### REQUIREMENT
Within the listing below, the lines to output run from the one containing "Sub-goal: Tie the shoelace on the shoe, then" through the one containing "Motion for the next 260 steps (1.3"; copy them exactly and nothing else.
DATA FOR THIS EXERCISE: Begin
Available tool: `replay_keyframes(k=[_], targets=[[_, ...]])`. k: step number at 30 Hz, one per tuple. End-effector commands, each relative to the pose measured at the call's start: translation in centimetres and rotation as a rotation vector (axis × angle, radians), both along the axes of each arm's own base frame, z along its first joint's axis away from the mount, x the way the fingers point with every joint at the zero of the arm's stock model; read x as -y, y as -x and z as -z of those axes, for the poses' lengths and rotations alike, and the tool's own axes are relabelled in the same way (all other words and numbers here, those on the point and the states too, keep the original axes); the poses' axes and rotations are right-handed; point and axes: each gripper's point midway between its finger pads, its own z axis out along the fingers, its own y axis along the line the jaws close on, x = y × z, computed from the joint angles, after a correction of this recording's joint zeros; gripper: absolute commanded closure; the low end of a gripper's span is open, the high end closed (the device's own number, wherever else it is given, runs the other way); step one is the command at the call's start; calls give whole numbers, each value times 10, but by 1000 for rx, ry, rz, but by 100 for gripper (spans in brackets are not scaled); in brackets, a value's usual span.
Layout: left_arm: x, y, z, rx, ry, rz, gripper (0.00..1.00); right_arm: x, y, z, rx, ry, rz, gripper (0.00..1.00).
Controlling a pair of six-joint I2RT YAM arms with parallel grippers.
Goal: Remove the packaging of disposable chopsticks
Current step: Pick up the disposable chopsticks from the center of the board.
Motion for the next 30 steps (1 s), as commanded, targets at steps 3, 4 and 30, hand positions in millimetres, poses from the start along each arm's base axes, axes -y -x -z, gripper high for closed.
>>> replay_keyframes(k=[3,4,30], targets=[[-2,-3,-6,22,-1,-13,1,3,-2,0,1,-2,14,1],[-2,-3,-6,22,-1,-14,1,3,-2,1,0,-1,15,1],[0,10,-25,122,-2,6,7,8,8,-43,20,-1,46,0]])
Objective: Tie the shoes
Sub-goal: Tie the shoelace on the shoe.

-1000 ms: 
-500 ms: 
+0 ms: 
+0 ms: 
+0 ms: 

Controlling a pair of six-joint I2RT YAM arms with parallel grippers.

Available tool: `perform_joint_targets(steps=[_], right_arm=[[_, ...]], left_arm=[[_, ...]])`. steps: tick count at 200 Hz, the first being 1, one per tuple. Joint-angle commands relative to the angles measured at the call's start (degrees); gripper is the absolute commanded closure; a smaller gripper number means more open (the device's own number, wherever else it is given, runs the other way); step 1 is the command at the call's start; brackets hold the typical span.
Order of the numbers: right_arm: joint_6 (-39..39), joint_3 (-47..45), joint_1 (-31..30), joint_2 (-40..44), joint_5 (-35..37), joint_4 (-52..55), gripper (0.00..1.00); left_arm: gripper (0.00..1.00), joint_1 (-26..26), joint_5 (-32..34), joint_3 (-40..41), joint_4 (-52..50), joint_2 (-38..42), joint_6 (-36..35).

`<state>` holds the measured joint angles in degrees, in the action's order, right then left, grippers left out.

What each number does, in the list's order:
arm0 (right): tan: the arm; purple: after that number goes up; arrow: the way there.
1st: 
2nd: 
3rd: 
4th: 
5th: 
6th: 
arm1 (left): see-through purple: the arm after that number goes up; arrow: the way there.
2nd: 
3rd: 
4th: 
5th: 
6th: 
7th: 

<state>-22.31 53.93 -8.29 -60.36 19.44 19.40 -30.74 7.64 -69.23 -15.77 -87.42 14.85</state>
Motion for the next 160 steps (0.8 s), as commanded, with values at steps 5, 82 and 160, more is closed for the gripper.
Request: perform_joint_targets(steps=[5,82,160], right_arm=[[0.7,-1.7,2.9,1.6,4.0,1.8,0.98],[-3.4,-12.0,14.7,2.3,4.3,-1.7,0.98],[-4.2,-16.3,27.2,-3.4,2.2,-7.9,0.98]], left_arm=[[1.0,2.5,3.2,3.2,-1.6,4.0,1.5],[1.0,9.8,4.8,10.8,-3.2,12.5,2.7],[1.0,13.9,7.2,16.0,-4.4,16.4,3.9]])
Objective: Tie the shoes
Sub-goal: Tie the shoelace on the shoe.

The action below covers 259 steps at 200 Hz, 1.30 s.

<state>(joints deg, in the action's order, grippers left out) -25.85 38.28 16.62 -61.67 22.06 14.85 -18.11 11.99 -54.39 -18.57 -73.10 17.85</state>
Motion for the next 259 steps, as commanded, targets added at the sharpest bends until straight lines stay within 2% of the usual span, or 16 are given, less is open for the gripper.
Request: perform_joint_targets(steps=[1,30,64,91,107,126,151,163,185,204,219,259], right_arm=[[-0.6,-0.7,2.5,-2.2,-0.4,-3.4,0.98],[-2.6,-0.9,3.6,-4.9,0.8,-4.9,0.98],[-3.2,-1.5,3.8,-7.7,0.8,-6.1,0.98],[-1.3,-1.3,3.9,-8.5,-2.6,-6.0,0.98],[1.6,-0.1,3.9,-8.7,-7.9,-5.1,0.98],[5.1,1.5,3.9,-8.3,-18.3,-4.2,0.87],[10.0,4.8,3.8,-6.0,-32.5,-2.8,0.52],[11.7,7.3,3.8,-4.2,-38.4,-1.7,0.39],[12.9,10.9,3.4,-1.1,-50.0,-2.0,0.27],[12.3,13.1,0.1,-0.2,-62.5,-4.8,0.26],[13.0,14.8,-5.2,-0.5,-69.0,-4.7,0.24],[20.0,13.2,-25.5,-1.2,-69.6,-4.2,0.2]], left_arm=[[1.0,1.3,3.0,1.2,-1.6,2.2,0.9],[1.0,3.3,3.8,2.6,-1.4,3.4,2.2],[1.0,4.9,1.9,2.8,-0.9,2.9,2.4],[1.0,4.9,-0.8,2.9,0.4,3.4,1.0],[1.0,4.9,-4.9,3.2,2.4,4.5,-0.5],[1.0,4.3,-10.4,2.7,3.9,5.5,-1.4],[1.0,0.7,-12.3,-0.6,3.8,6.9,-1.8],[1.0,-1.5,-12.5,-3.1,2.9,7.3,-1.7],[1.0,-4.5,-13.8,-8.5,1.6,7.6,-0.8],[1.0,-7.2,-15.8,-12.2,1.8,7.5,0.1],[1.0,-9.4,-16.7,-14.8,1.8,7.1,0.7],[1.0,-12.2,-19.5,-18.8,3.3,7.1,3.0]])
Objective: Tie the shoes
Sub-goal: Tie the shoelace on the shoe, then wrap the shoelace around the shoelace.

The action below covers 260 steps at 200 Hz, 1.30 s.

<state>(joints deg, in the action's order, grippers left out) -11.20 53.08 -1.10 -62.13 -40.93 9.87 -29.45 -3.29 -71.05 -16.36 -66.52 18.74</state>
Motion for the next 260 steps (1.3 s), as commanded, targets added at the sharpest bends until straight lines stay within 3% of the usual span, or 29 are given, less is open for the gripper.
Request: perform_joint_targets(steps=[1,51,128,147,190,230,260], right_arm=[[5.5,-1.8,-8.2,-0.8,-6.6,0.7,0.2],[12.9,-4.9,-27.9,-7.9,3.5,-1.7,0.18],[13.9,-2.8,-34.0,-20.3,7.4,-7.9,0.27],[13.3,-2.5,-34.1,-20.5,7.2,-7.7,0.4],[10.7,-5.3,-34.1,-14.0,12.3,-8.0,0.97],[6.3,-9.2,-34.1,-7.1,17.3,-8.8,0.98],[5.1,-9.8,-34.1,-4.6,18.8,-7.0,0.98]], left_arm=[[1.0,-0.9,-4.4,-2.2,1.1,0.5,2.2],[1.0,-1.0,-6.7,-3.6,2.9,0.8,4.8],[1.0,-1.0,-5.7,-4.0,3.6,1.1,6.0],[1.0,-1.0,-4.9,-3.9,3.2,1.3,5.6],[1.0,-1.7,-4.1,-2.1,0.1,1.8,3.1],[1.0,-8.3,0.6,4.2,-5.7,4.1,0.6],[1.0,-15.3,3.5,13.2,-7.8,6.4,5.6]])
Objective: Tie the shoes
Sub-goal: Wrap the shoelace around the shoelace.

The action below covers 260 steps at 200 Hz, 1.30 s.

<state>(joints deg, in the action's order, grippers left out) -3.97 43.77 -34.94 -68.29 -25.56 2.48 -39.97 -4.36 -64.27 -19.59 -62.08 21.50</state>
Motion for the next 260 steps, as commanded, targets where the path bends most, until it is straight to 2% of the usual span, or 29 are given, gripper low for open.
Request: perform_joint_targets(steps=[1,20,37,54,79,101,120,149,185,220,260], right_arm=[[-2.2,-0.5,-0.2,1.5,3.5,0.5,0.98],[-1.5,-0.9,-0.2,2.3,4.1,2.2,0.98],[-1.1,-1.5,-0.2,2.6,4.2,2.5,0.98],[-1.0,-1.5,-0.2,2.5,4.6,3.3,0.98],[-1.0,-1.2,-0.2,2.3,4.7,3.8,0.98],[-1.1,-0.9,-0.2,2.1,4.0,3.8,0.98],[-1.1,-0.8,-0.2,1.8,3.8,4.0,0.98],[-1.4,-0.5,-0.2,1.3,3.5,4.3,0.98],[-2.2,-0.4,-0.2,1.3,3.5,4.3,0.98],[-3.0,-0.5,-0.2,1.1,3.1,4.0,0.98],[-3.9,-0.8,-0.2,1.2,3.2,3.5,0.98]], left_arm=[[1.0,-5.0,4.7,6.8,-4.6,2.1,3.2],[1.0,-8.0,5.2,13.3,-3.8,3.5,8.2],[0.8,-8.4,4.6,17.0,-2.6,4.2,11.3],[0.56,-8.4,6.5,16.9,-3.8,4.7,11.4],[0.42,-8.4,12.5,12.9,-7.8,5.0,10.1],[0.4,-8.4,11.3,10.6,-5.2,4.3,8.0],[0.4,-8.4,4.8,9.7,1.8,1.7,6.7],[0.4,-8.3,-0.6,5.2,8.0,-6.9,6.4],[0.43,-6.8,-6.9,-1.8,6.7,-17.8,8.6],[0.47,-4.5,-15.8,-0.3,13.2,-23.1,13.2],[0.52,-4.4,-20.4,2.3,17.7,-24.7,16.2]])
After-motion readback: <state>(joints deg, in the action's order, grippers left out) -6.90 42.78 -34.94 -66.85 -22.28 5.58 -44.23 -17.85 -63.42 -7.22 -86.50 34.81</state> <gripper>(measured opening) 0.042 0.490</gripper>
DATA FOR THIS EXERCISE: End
### RESPONSE BELOW
Sub-goal: Tie the shoelace on the shoe, then wrap the shoelace around the shoelace.

The action below covers 260 steps at 200 Hz, 1.30 s.

<state>(joints deg, in the action's order, grippers left out) -11.20 53.08 -1.10 -62.13 -40.93 9.87 -29.45 -3.29 -71.05 -16.36 -66.52 18.74</state>
Motion for the next 260 steps (1.3 s), as commanded, targets added at the sharpest bends until straight lines stay within 3% of the usual span, or 29 are given, less is open for the gripper.

The exercise is complete with this answer.